OK, so the photo above is not much more than "lure sitting on rod handle", but it's the quality and the softness of the light that makes the already classic MegaBass Zonk 120 Gataride look as awesome as it does. Notice that there are no blown highlights off the flank of the lure, a problem that often arises when there is any kind of direct sunlight on a subject matter like this. I tend to travel quite "camera and lens light" when I am out fishing/photographing, much lighter than I would when out photographing only, and I don't have space for diffusers and things like that. Underexpose a bit to help retain the dark background and let the subject matter (the Gataride) stand out, get your own shadow out of the way, use that stunning light, compose, and snap away - and you thought it was just a photo of a killer lure !! OK, so it is.....

Tom asked what braid it was on my reel in the comments section of my last post (lure colours) - I picked this stuff up in a really good tackle shop in St. Malo before we got the ferry back to Jersey after the Nantes bass show. Some of the guys switched me on to it at the actual show itself, but I was managing to resist. Until I got in that shop !! If you have used true 8-strand braid for your lure fishing then you will know all about how good this kind of modern mainline is. Very different to your more "regular" 4-strand braid, but it tends to cost. For a long time now I have been using (and seriously loving) the grey 20lb Varivas Avani Sea Bass Max Power PE (see here) and I simply can't fault it.

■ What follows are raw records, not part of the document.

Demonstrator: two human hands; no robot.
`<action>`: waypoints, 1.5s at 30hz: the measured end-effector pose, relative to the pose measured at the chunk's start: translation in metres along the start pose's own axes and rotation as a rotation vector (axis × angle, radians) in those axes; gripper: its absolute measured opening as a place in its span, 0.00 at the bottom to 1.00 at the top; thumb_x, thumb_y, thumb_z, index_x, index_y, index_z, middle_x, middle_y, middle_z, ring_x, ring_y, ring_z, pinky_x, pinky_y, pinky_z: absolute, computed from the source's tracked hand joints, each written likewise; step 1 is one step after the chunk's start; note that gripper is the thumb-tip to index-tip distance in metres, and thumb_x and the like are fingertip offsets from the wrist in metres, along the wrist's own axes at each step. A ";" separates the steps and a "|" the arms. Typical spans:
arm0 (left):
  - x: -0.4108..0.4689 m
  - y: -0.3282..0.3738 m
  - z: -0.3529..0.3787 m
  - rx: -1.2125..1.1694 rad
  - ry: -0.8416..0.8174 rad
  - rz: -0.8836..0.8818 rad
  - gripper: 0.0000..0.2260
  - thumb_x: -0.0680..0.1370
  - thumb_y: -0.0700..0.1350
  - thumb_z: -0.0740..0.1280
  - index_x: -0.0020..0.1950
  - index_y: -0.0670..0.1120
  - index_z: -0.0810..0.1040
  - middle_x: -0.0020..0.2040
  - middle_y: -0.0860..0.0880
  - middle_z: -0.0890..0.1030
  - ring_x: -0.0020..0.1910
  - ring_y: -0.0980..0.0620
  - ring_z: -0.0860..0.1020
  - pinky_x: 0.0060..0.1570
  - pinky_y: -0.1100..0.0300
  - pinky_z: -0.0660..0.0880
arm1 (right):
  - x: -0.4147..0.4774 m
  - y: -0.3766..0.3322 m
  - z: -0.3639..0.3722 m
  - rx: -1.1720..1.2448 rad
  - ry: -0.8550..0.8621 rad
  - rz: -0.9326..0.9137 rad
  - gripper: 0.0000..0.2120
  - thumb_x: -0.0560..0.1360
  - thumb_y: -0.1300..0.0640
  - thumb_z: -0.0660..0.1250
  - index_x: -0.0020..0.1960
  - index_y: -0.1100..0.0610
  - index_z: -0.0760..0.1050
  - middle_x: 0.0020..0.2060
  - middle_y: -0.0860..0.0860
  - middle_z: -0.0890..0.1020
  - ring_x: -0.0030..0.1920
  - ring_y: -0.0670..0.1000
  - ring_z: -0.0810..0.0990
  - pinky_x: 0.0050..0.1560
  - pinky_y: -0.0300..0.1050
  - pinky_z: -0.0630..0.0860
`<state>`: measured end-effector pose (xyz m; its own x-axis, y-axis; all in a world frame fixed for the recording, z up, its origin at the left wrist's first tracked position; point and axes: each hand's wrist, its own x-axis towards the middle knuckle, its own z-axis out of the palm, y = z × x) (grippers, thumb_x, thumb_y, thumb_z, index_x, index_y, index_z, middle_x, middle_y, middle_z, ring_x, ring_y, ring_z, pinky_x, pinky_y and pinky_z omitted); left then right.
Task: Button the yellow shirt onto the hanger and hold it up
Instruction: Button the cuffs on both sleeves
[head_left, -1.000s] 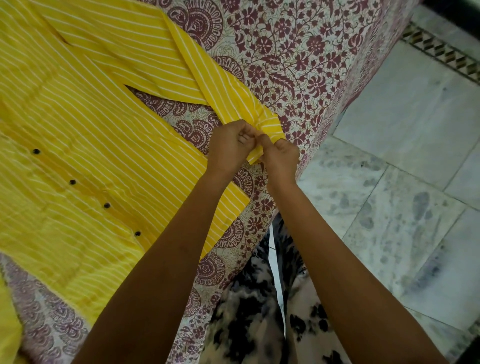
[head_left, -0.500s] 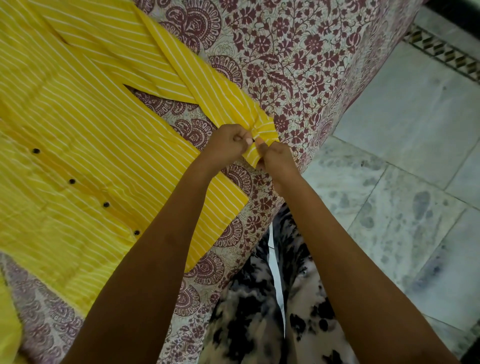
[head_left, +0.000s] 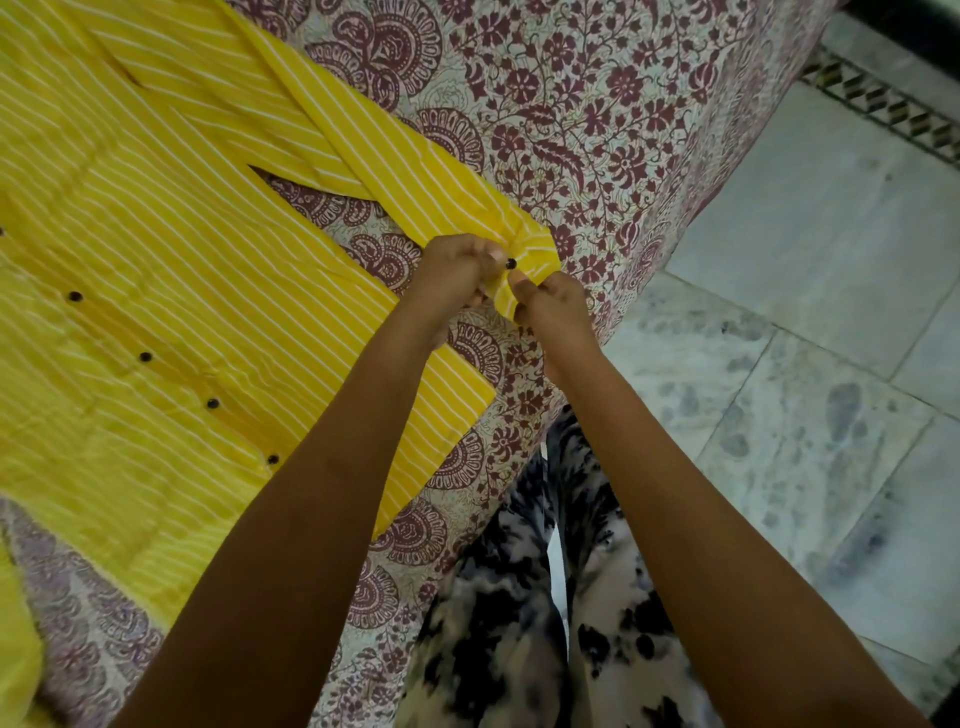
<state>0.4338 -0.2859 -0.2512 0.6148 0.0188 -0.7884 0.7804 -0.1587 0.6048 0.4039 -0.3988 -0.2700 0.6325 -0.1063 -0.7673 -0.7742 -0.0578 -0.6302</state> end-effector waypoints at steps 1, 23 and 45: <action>-0.001 -0.004 0.002 -0.055 0.101 0.042 0.07 0.78 0.41 0.63 0.40 0.47 0.76 0.33 0.49 0.72 0.30 0.55 0.70 0.28 0.66 0.68 | 0.000 -0.002 0.001 0.037 -0.016 0.054 0.11 0.78 0.56 0.61 0.42 0.63 0.71 0.35 0.55 0.71 0.33 0.51 0.70 0.39 0.46 0.70; -0.003 0.046 0.033 -0.123 0.487 0.203 0.11 0.73 0.37 0.68 0.55 0.42 0.74 0.35 0.51 0.75 0.28 0.53 0.76 0.29 0.63 0.76 | -0.015 -0.010 -0.020 -0.435 0.467 -0.704 0.34 0.65 0.41 0.71 0.62 0.60 0.65 0.58 0.57 0.69 0.60 0.53 0.68 0.57 0.42 0.64; -0.070 0.020 0.019 0.240 0.399 0.256 0.09 0.78 0.40 0.63 0.57 0.43 0.78 0.57 0.43 0.79 0.54 0.46 0.77 0.57 0.51 0.74 | -0.041 -0.064 -0.069 -0.281 0.076 -0.326 0.13 0.78 0.61 0.60 0.60 0.59 0.76 0.58 0.54 0.80 0.57 0.53 0.78 0.57 0.44 0.74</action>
<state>0.4041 -0.3094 -0.1864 0.8143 0.3163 -0.4867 0.5804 -0.4276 0.6930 0.4260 -0.4594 -0.1896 0.8494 -0.1103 -0.5161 -0.5174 -0.3674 -0.7729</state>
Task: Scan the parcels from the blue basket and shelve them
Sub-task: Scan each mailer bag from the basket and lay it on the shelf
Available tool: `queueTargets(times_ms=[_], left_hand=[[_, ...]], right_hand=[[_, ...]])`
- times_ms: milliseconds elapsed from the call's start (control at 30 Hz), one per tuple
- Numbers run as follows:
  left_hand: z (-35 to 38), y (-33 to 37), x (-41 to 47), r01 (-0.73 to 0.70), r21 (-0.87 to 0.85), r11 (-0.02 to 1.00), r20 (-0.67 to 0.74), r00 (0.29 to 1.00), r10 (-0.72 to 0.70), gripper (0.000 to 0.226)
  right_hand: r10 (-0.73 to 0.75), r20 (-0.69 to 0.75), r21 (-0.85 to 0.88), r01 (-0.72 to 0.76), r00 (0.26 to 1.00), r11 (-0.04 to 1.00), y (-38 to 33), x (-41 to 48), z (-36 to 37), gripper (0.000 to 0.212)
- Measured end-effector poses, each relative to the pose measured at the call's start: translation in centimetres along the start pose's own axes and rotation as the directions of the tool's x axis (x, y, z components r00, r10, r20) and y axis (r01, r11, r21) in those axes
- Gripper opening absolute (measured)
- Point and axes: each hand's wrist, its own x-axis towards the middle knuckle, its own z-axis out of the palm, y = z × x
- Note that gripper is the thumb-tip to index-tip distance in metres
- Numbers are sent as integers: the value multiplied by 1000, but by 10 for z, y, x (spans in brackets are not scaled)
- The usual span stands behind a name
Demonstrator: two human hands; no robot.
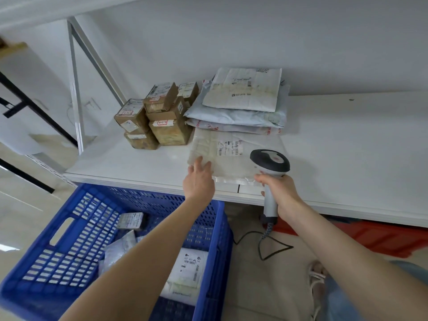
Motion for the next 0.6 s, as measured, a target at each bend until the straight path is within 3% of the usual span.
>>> queueTargets(times_ms=[167, 233, 367, 433, 533, 600], left_hand=[[-11, -37, -6, 60, 74, 995, 114, 991, -68, 66], [-15, -31, -13, 54, 153, 987, 73, 995, -66, 64], [-10, 6, -14, -220, 211, 952, -53, 970, 236, 70], [-4, 20, 0, -316, 213, 924, 52, 949, 312, 79], [7, 26, 19, -342, 205, 917, 292, 916, 276, 81], [13, 23, 23, -363, 183, 913, 363, 888, 281, 80]], right_hand=[[28, 50, 36, -29, 998, 999, 7, -2, 4, 35], [38, 73, 49, -42, 997, 998, 8, -4, 7, 34], [42, 81, 111, -51, 996, 993, 4, -7, 11, 30], [44, 69, 138, -53, 997, 989, 3, -7, 12, 27], [51, 62, 172, -61, 997, 983, 3, -5, 11, 24], [64, 64, 185, -75, 996, 980, 4, -4, 9, 22]])
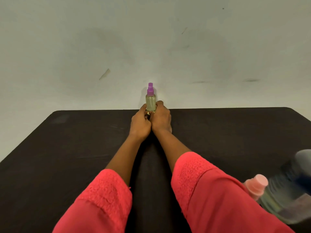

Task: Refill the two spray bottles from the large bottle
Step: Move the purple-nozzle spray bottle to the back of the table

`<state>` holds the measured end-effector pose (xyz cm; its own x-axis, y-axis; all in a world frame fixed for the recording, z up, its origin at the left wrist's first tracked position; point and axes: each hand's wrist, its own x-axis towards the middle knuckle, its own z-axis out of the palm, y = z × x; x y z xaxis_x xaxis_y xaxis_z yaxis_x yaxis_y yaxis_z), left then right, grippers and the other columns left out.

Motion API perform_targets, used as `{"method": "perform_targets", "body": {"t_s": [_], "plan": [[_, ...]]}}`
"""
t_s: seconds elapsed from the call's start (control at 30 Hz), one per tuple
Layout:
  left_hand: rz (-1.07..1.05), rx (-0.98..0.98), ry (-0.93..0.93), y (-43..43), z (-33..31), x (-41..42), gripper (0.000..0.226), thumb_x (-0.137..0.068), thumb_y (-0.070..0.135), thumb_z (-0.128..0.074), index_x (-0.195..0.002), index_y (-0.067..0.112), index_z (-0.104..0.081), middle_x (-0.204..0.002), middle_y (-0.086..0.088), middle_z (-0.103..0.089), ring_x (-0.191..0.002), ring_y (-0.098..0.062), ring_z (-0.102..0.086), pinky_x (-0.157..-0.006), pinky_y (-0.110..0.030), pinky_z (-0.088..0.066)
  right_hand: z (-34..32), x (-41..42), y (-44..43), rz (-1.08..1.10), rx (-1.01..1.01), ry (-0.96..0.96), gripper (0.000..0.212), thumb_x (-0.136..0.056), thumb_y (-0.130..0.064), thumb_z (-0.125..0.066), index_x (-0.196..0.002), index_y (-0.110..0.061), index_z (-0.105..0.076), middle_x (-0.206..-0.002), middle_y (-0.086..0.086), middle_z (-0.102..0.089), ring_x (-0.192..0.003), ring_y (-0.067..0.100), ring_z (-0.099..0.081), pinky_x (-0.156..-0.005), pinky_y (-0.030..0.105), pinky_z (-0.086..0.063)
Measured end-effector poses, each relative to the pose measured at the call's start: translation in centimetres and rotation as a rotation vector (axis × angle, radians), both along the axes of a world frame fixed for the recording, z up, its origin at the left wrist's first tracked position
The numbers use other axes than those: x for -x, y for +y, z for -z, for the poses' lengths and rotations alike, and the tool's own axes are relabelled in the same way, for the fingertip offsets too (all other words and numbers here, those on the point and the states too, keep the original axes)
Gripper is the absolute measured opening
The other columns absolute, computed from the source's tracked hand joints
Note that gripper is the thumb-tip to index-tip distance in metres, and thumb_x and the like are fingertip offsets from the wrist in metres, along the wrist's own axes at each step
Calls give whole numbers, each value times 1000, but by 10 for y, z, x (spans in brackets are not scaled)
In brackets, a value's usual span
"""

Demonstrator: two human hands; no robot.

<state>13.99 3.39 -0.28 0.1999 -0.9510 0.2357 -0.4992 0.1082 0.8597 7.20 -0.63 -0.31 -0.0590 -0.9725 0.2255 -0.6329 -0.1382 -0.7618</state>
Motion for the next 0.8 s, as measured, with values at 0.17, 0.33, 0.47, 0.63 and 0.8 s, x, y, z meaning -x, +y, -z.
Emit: {"method": "perform_targets", "body": {"t_s": [0.17, 0.33, 0.47, 0.63, 0.8], "plan": [[15, -8, -21, 4, -1, 2, 47, -91, -9, -35, -131, 11, -51, -103, 4, -56, -94, -11, -54, -83, -22, -45, -2, -1, -1, 26, -10, -7, 14, -95, -12, -45, -107, -6, -51, -103, 13, -61, -94, 30, -59, -75, 40, -50], [9, -22, -26, 3, -2, 3, 48, -93, -9, -34, -136, 9, -47, -104, 2, -52, -88, -6, -50, -80, -18, -41, -3, -1, 0, 25, -15, -2, 15, -95, -11, -46, -107, -5, -53, -104, 13, -61, -95, 30, -59, -77, 40, -50], [-15, -1, -26, 2, 0, 3, 47, -93, -8, -34, -133, 9, -50, -120, -10, -62, -94, -8, -51, -72, -6, -37, -4, 1, 2, 19, -23, -52, 19, -93, -10, -49, -111, -5, -52, -107, 14, -61, -98, 32, -59, -80, 42, -50], [-65, 58, 14, 16, -5, 10, 42, -96, -5, -33, -133, 6, -49, -121, -13, -60, -88, -3, -48, -64, 5, -34, -7, 8, 11, 26, -10, -126, 39, -94, -11, -54, -131, -6, -45, -116, 16, -61, -107, 31, -58, -85, 38, -48], [-77, 43, 28, 39, -6, 16, 46, -95, -7, -34, -138, 5, -44, -134, -13, -53, -111, -7, -46, -80, 1, -29, -9, 12, 31, 15, -6, -125, 36, -96, -10, -48, -132, -7, -46, -117, 14, -60, -108, 29, -58, -86, 36, -47]]}}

But this multi-coloured braid on my Stella at the moment is the brand new Daiwa Tournament 8 Braid in 20lb breaking strain, and my initial impressions are that it is simply awesome (almost freaky thin, seriously, you can't believe this can be 20lb). I do like coloured lines, indeed I always have for various reasons, but it also comes in a straight green if that kind of thing freaks you out. I bought a 150 metre spool of this new 8-strand braid at that St. Malo shop for around 25 Euros I think it was, and that is seriously good value for money for a product like this. In the Daiwa France catalogue there are a big number of breaking strains and spool sizes available. I am not sure if anywhere in the UK is doing this braid yet, but I would hope that in due course that a modern 8-strand braid like this becomes available in shops and online in the UK. We shall see......

Thanks for such a good response via the comments to my last blog post about lure colours - I am not even remotely close to knowing that much about the success of different colours in different places and situations, but I am of the feeling (and in agreement with many of the comments) that the lure type and actual action are perhaps the most important things to consider (but note the word "perhaps"). Colour has to be of real importance, but I can't help but feel slightly that colour means more to us than it does to the fish. Or is that completely wrong ? Fishing is what it is, and we will simply never know all the answers - and I find that hugely reassuring in this day and age.